Prepare the enviroment with the following command

sudo docker-compose up -d

This will create the minimal services to test ksql

zookeeper
schema-registry
kafka
ksql-cli

It also will create 2 dockers which will generate data in order to test:

ksql-datagen-pageviews
ksql-datagen-users

Thoose dockers are kafka producers, which we will use to test KSQL.

KSQL

Execute the CLI in order to test

sudo docker-compose exec ksql-cli ksql-cli local --bootstrap-server kafka:29092

You will see something like this

                       ======================================
                       =      _  __ _____  ____  _          =
                       =     | |/ // ____|/ __ \| |         =
                       =     | ' /| (___ | |  | | |         =
                       =     |  <  \___ \| |  | | |         =
                       =     | . \ ____) | |__| | |____     =
                       =     |_|\_\_____/ \___\_\______|    =
                       =                                    =
                       =   Streaming SQL Engine for Kafka   =
Copyright 2017 Confluent Inc.                         

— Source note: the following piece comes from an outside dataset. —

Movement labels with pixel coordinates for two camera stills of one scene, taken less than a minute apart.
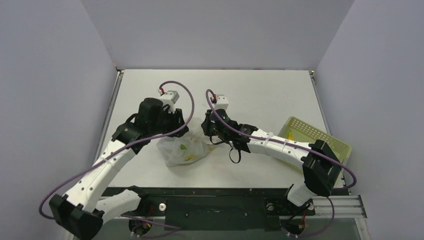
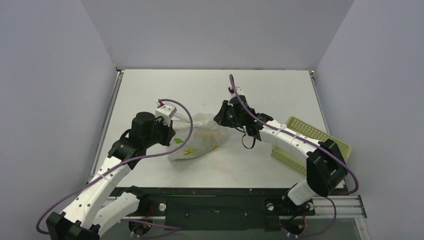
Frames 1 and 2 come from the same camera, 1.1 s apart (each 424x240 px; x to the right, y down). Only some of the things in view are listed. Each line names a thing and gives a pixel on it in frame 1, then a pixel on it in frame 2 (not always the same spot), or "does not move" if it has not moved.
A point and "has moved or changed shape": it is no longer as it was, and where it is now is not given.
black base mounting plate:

CLI v0.1, Server v0.1 located at http://localhost:9098

Having trouble? Type 'help' (case-insensitive) for a rundown of how things work!

ksql>

Now let’s create a new STREAM

CREATE STREAM pageviews_original (viewtime bigint, userid varchar, pageid varchar) WITH (kafka_topic='pageviews', value_format='DELIMITED');

Let’s describe the created object

ksql> DESCRIBE pageviews_original;

 Field    | Type            
----------------------------
 ROWTIME  | BIGINT          
 ROWKEY   | VARCHAR(STRING) 
 VIEWTIME | BIGINT          
 USERID   | VARCHAR(STRING) 
 PAGEID   | VARCHAR(STRING)

Now lets create a users TABLE

CREATE TABLE users_original (registertime bigint, gender varchar, regionid varchar, userid varchar) WITH (kafka_topic='users', value_format='JSON');

And confirm the DDL

ksql> DESCRIBE users_original;

 Field        | Type            
--------------------------------
 ROWTIME      | BIGINT          
 ROWKEY       | VARCHAR(STRING) 
 REGISTERTIME | BIGINT          
 GENDER       | VARCHAR(STRING) 
 REGIONID     | VARCHAR(STRING) 
 USERID       | VARCHAR(STRING)

So there are two main objects TABLES and STREAMS. To see the existing ones, execute:

ksql> SHOW STREAMS;

 Stream Name        | Kafka Topic | Format    
----------------------------------------------
 PAGEVIEWS_ORIGINAL | pageviews   | DELIMITED

and

ksql> SHOW TABLES;

 Table Name     | Kafka Topic | Format | Windowed 
--------------------------------------------------
 USERS_ORIGINAL | users       | JSON   | false

Differences between STREAMS and TABLES

Stream

A stream is an unbounded sequence of structured data (“facts”). For example, we could have a stream of financial transactions such as “Alice sent $100 to Bob, then Charlie sent $50 to Bob”. Facts in a stream are immutable, which means new facts can be inserted to a stream, but existing facts can never be updated or deleted. Streams can be created from a Kafka topic or derived from existing streams and tables.

Table

A table is a view of a stream, or another table, and represents a collection of evolving facts. For example, we could have a table that contains the latest financial information such as “Bob’s current account balance is $150”. It is the equivalent of a traditional database table but enriched by streaming semantics such as windowing. Facts in a table are mutable, which means new facts can be inserted to the table, and existing facts can be updated or deleted. Tables can be created from a Kafka topic or derived from existing streams and tables.

Extending the Model

Lets create a new pageviews stream with key pageid and joi it with table users.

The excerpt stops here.